The as-yet-unnamed new system will allow students and others to compare colleges “on whatever measures are important to them,” said Jamienne S. Studley, deputy under secretary of education.

The proposed federal ratings have been contentious since the moment they were announced. In Congress, Republicans in particular have introduced measures to keep the department from spending money to develop them. And many college leaders and higher-education associations have questioned the department’s capacity to devise an accurate or fair system.

A number of academic researchers have raised similar concerns. As recently as last week, Sen. Lamar Alexander of Tennessee, the Republican chairman of the Senate’s education committee, predicted that the ratings would “collapse under their own weight.”

Ms.
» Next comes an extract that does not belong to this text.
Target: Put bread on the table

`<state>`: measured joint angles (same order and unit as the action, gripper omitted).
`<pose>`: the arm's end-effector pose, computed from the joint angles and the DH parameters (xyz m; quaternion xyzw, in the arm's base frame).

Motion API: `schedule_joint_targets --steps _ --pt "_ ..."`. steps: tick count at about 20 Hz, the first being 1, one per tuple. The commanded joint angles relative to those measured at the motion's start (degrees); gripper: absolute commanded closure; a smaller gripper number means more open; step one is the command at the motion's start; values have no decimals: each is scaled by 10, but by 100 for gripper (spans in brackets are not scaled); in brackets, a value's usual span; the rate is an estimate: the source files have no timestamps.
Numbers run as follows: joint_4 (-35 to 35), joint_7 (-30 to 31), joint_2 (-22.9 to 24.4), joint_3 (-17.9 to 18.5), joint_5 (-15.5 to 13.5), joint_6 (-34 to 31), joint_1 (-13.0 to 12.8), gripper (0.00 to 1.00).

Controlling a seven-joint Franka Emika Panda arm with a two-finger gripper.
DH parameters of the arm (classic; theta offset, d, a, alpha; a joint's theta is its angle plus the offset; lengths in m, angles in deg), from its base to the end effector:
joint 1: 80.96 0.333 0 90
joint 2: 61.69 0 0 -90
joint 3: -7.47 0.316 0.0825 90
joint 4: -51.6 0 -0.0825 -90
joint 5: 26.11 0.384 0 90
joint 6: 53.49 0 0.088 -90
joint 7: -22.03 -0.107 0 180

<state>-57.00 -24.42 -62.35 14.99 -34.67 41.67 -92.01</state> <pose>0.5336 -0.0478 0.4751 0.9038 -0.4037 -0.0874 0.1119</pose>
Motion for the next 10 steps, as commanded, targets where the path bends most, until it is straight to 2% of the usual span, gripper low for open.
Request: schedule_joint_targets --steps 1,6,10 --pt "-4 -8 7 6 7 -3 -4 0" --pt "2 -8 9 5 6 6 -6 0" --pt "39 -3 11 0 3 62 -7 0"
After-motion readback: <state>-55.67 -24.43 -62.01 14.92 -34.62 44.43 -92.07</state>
Studley and Ted Mitchell, the under secretary of education, briefed The Chronicle on the department’s plans on Wednesday afternoon. They offered the briefing on the condition that reporters refrain from contacting other people for reaction until an embargo on the announcement lifted, at midnight on Wednesday, because department officials were still briefing key constituencies.

‘Customizable Approach’

It is clear, however, that the department’s new direction was influenced by the comments and criticisms about the proposed system that have been aired over the past year and a half. For instance, as recently as December, the department said it was “considering three rating levels — high-performing, low-performing, and those in the middle” — to assess colleges on varying measures.

But Ms. Studley said the department had now decided to proceed with this different tactic because “we really heard that what people want is the customizable approach.” As with the department’s College Scorecard, the new website may include ancillary data that put the customized data into context, by, for example, showing a college’s graduation rate in relation to a national average.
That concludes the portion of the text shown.